The following appeared in the Ely Ensign in August 2005 on page 21.
One of our readers has contacted Ely Ensign with her memories about last month’s article which featured the World War II bomb attack on Cambridge. (Church Glass. July 2005 – magazine is missing).
Barbara Chamier recollects with clarity the horrifying evening in 1942 when an enemy plane bombed the vicinity around St Paul’s Church, Hills Road.
As a 21-year-old, she and her fellow students studying at the London School of Economics had been relocated to the relative safety of Cambridge to escape the Blitz in London.
During the war, university departments were manned by volunteer fire-watchers. That night, Barbara and a friend were on duty outside No 1, St Peter’s Terrace.
“I was standing in Trumpington Street outside the Fitzwilliam Museum,” recalls Barbara. “A Fellow of Christ’s College, Dr Arthur Peck, who was in the Observer Corps, was standing on the roof. There was a “yellow alert”. It was dark because of the blackout and he shouted down to us to ask what we were doing.
“I remember hearing a plane flying low over us. Seconds later we heard a succession of explosions”.
Barbara remembers flinging herself to the ground. “I think there were about seven bombs,” she said.
“As we lay on the road in the dark, there was complete silence. Minutes later this was broken by the sound of ambulances rushing to the disaster area.”

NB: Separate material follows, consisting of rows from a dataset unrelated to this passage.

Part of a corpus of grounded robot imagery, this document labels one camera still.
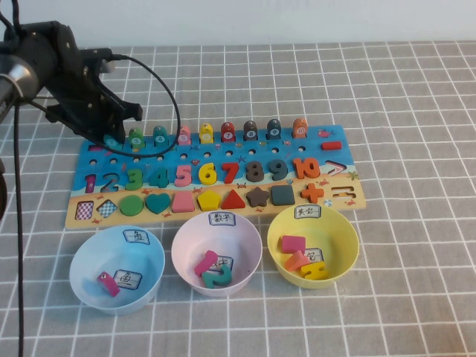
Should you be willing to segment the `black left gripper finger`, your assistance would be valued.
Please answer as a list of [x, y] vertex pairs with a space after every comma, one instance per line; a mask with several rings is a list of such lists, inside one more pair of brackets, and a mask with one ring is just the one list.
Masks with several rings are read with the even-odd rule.
[[114, 138], [119, 144], [123, 144], [126, 137], [123, 121], [119, 120], [111, 123], [110, 127], [106, 130], [106, 134]]
[[143, 109], [138, 103], [124, 103], [124, 119], [134, 119], [141, 121], [143, 119]]

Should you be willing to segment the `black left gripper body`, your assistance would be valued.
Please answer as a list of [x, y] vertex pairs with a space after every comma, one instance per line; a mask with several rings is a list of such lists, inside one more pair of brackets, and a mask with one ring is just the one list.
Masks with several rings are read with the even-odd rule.
[[124, 102], [99, 78], [113, 59], [110, 50], [59, 50], [46, 83], [57, 104], [47, 107], [46, 119], [89, 138], [103, 138], [111, 123], [123, 121]]

The ambulances brought the wounded to the Accident and Emergency department on the Old Addenbrooke’s hospital site opposite the museum.
Both women helped the wounded into the hospital – some were on stretchers, some in wheelchairs and some walked.
“I remember the priest from the Catholic Church of Our Lady and the English Martyrs arriving at the hospital and saying a prayer over each of the wounded people,” said Barbara.
“The nursing staff were absolutely wonderful. Despite the chaos outside, no one flapped; everyone just did their job.”
After the war Barbara returned to Cambridge when her husband Peter became vicar of St Andrew the Great in the city.